• _Task details_
Restate every line below word for word, but drop each picture.

• _Provided data_

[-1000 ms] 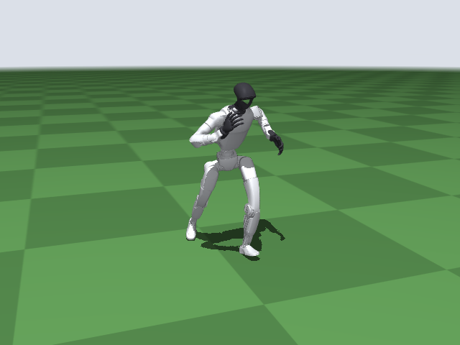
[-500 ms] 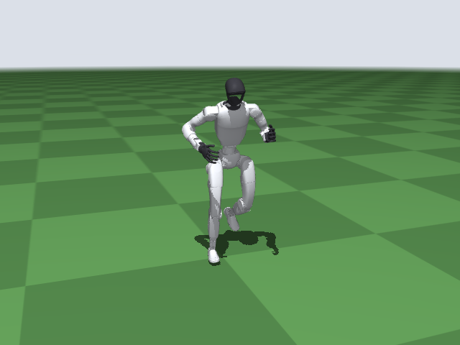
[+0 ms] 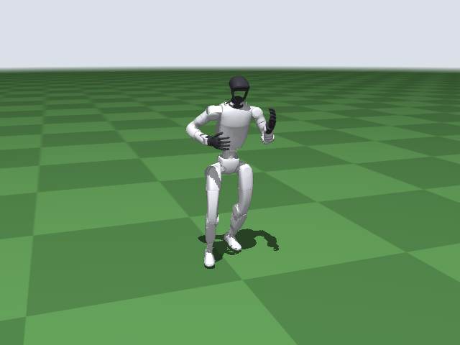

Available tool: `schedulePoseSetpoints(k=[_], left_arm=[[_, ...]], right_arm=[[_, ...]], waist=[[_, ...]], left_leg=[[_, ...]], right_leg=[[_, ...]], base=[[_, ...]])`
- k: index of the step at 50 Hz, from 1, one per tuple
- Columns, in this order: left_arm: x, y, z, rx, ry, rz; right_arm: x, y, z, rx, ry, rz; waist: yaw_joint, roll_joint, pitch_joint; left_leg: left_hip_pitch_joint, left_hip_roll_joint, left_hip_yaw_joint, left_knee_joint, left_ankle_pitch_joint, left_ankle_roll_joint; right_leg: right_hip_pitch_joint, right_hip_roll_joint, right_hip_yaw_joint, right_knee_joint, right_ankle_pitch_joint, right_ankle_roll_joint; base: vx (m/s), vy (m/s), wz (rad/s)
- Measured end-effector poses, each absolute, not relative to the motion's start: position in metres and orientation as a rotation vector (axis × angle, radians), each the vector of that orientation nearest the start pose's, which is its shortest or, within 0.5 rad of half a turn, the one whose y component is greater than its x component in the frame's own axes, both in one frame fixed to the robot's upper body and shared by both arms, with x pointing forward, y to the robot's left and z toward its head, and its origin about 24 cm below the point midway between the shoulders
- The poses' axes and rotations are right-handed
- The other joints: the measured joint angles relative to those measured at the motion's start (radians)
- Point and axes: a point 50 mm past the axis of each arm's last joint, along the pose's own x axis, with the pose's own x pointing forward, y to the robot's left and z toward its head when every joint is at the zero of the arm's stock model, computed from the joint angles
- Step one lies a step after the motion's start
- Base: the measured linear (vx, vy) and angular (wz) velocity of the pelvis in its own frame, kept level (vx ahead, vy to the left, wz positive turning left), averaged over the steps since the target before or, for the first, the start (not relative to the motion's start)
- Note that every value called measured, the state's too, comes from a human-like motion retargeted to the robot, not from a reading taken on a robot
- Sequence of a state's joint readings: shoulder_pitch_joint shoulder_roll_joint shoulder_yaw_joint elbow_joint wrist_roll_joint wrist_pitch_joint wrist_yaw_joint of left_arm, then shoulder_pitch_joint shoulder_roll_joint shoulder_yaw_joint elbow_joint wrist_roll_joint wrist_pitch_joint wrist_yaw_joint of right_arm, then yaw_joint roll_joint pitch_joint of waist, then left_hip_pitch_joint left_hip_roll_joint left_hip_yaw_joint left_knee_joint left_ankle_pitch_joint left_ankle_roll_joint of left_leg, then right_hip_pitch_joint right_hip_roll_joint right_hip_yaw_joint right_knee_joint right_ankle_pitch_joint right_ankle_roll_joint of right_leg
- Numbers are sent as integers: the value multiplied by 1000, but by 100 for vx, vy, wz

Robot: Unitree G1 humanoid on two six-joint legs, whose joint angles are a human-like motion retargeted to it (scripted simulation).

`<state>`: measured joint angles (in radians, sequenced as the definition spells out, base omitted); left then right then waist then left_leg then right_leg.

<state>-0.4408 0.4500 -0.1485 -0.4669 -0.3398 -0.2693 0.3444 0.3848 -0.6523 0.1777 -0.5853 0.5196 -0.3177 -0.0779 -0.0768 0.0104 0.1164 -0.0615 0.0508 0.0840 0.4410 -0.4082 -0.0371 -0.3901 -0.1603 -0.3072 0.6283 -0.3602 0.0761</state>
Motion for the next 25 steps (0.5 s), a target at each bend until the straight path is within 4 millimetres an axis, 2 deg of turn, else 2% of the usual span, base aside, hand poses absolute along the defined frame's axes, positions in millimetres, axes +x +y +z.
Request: schedulePoseSetpoints(k=[2,3,5,7,8,10,12,13,15,17,18,20,22,23,25], left_arm=[[226,148,273,-161,-1125,-89],[222,150,272,-148,-1132,-82],[216,153,259,-102,-1084,-107],[221,155,231,-38,-943,-135],[226,157,212,-19,-843,-136],[231,172,164,-3,-591,-100],[215,197,121,-25,-363,-44],[204,205,110,-36,-298,-43],[175,223,105,-74,-213,-33],[150,233,108,-78,-151,-29],[141,235,109,-71,-130,-28],[128,237,115,-58,-126,-29],[128,233,123,-64,-173,-20],[133,230,127,-82,-211,-12],[156,218,134,-127,-305,-20]], right_arm=[[158,-185,123,-14,-260,364],[156,-186,120,-55,-227,403],[162,-188,120,-152,-217,437],[181,-185,123,-214,-270,421],[195,-184,126,-223,-302,397],[228,-184,138,-246,-384,333],[251,-177,168,-279,-538,294],[256,-167,189,-264,-636,301],[250,-146,223,-180,-810,348],[231,-128,239,-108,-919,428],[221,-122,242,-85,-953,474],[204,-115,241,-39,-981,555],[200,-112,230,-16,-939,593],[202,-111,222,-13,-895,594],[215,-109,195,7,-748,559]], waist=[[-128,21,-12],[-179,12,4],[-225,-36,62],[-171,-39,106],[-126,-26,124],[-15,6,151],[107,9,136],[162,-5,119],[265,-53,63],[358,-79,26],[401,-67,23],[467,-15,39],[476,23,54],[464,19,64],[413,-35,99]], left_leg=[[113,-13,-66,-15,167,16],[186,-26,-91,-13,236,29],[299,-66,-121,67,263,53],[194,-94,-99,364,145,95],[106,-92,-75,512,87,118],[-76,-51,-14,724,-17,158],[-242,-13,58,772,-75,164],[-323,-26,83,727,-85,193],[-427,-39,157,535,-41,189],[-404,-43,232,188,64,134],[-354,-36,257,-6,109,83],[-255,2,255,-298,129,-40],[-228,42,175,-365,159,-96],[-232,41,124,-336,204,-77],[-276,-18,40,-145,212,45]], right_leg=[[40,-10,-60,-332,118,56],[75,-29,-70,-448,138,94],[147,-84,-54,-548,109,156],[171,-95,8,-525,158,157],[175,-85,36,-474,175,132],[163,-49,83,-290,80,60],[153,-27,124,-102,-70,15],[179,-24,135,-103,-101,15],[227,-29,167,-77,-103,16],[295,-15,220,-13,3,10],[333,11,255,47,75,10],[396,86,315,214,166,26],[396,127,326,388,99,-14],[359,122,320,481,43,-38],[247,63,313,630,-65,-64]], base=[[211,-32,164],[214,-45,136],[209,-50,73],[186,-47,-29],[177,-43,-68],[176,-40,-95],[180,-33,-110],[178,-25,-98],[186,-17,-99],[198,-4,-114],[203,6,-122],[204,11,-108],[193,13,-44],[179,12,14],[166,9,71]])
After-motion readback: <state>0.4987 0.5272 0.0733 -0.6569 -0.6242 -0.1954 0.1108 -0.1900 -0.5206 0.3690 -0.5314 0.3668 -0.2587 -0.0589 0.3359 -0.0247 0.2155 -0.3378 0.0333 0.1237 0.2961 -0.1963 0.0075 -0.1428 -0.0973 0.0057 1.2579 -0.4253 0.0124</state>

• _Task result_
[-1000 ms] 
[-500 ms] 
[+0 ms] 

Available tool: `schedulePoseSetpoints(k=[_], left_arm=[[_, ...]], right_arm=[[_, ...]], waist=[[_, ...]], left_leg=[[_, ...]], right_leg=[[_, ...]], base=[[_, ...]])`
- k: index of the step at 50 Hz, from 1, one per tuple
- Columns, in this order: left_arm: x, y, z, rx, ry, rz; right_arm: x, y, z, rx, ry, rz; waist: yaw_joint, roll_joint, pitch_joint; left_leg: left_hip_pitch_joint, left_hip_roll_joint, left_hip_yaw_joint, left_knee_joint, left_ankle_pitch_joint, left_ankle_roll_joint; right_leg: right_hip_pitch_joint, right_hip_roll_joint, right_hip_yaw_joint, right_knee_joint, right_ankle_pitch_joint, right_ankle_roll_joint; base: vx (m/s), vy (m/s), wz (rad/s)
- Measured end-effector poses, each absolute, not relative to the motion's start: position in metres and orientation as a rotation vector (axis × angle, radians), each the vector of that orientation nearest the start pose's, which is its shortest or, within 0.5 rad of half a turn, the one whose y component is greater than its x component in the frame's own axes, both in one frame fixed to the robot's upper body and shared by both arms, with x pointing forward, y to the robot's left and z toward its head, and its origin about 24 cm below the point midway between the shoulders
- The poses' axes and rotations are right-handed
- The other joints: the measured joint angles relative to those measured at the motion's start (radians)
- Point and axes: a point 50 mm past the axis of each arm's last joint, along the pose's own x axis, with the pose's own x pointing forward, y to the robot's left and z toward its head when every joint is at the zero of the arm's stock model, computed from the joint angles
- Step one lies a step after the motion's start
- Base: the measured linear (vx, vy) and angular (wz) velocity of the pelvis in its own frame, kept level (vx ahead, vy to the left, wz positive turning left), averaged over the steps since the target before or, for the first, the start (not relative to the motion's start)
- Note that every value called measured, the state's too, comes from a human-like motion retargeted to the robot, not from a reading taken on a robot
- Sequence of a state's joint readings: shoulder_pitch_joint shoulder_roll_joint shoulder_yaw_joint elbow_joint wrist_roll_joint wrist_pitch_joint wrist_yaw_joint of left_arm, then shoulder_pitch_joint shoulder_roll_joint shoulder_yaw_joint elbow_joint wrist_roll_joint wrist_pitch_joint wrist_yaw_joint of right_arm, then yaw_joint roll_joint pitch_joint of waist, then left_hip_pitch_joint left_hip_roll_joint left_hip_yaw_joint left_knee_joint left_ankle_pitch_joint left_ankle_roll_joint of left_leg, then right_hip_pitch_joint right_hip_roll_joint right_hip_yaw_joint right_knee_joint right_ankle_pitch_joint right_ankle_roll_joint of right_leg
- Numbers are sent as integers: the value multiplied by 1000, but by 100 for vx, vy, wz

Robot: Unitree G1 humanoid on two six-joint legs, whose joint angles are a human-like motion retargeted to it (scripted simulation).

`<state>`: measured joint angles (in radians, sequenced as the definition spells out, base omitted); left then right then waist then left_leg then right_leg.

<state>-0.4408 0.4500 -0.1485 -0.4669 -0.3398 -0.2693 0.3444 0.3848 -0.6523 0.1777 -0.5853 0.5196 -0.3177 -0.0779 -0.0768 0.0104 0.1164 -0.0615 0.0508 0.0840 0.4410 -0.4082 -0.0371 -0.3901 -0.1603 -0.3072 0.6283 -0.3602 0.0761</state>
Motion for the next 25 steps (0.5 s), a target at each bend until the straight path is within 4 millimetres an axis, 2 deg of turn, else 2% of the usual span, base aside, hand poses absolute along the defined frame's axes, positions in millimetres, axes +x +y +z.
Request: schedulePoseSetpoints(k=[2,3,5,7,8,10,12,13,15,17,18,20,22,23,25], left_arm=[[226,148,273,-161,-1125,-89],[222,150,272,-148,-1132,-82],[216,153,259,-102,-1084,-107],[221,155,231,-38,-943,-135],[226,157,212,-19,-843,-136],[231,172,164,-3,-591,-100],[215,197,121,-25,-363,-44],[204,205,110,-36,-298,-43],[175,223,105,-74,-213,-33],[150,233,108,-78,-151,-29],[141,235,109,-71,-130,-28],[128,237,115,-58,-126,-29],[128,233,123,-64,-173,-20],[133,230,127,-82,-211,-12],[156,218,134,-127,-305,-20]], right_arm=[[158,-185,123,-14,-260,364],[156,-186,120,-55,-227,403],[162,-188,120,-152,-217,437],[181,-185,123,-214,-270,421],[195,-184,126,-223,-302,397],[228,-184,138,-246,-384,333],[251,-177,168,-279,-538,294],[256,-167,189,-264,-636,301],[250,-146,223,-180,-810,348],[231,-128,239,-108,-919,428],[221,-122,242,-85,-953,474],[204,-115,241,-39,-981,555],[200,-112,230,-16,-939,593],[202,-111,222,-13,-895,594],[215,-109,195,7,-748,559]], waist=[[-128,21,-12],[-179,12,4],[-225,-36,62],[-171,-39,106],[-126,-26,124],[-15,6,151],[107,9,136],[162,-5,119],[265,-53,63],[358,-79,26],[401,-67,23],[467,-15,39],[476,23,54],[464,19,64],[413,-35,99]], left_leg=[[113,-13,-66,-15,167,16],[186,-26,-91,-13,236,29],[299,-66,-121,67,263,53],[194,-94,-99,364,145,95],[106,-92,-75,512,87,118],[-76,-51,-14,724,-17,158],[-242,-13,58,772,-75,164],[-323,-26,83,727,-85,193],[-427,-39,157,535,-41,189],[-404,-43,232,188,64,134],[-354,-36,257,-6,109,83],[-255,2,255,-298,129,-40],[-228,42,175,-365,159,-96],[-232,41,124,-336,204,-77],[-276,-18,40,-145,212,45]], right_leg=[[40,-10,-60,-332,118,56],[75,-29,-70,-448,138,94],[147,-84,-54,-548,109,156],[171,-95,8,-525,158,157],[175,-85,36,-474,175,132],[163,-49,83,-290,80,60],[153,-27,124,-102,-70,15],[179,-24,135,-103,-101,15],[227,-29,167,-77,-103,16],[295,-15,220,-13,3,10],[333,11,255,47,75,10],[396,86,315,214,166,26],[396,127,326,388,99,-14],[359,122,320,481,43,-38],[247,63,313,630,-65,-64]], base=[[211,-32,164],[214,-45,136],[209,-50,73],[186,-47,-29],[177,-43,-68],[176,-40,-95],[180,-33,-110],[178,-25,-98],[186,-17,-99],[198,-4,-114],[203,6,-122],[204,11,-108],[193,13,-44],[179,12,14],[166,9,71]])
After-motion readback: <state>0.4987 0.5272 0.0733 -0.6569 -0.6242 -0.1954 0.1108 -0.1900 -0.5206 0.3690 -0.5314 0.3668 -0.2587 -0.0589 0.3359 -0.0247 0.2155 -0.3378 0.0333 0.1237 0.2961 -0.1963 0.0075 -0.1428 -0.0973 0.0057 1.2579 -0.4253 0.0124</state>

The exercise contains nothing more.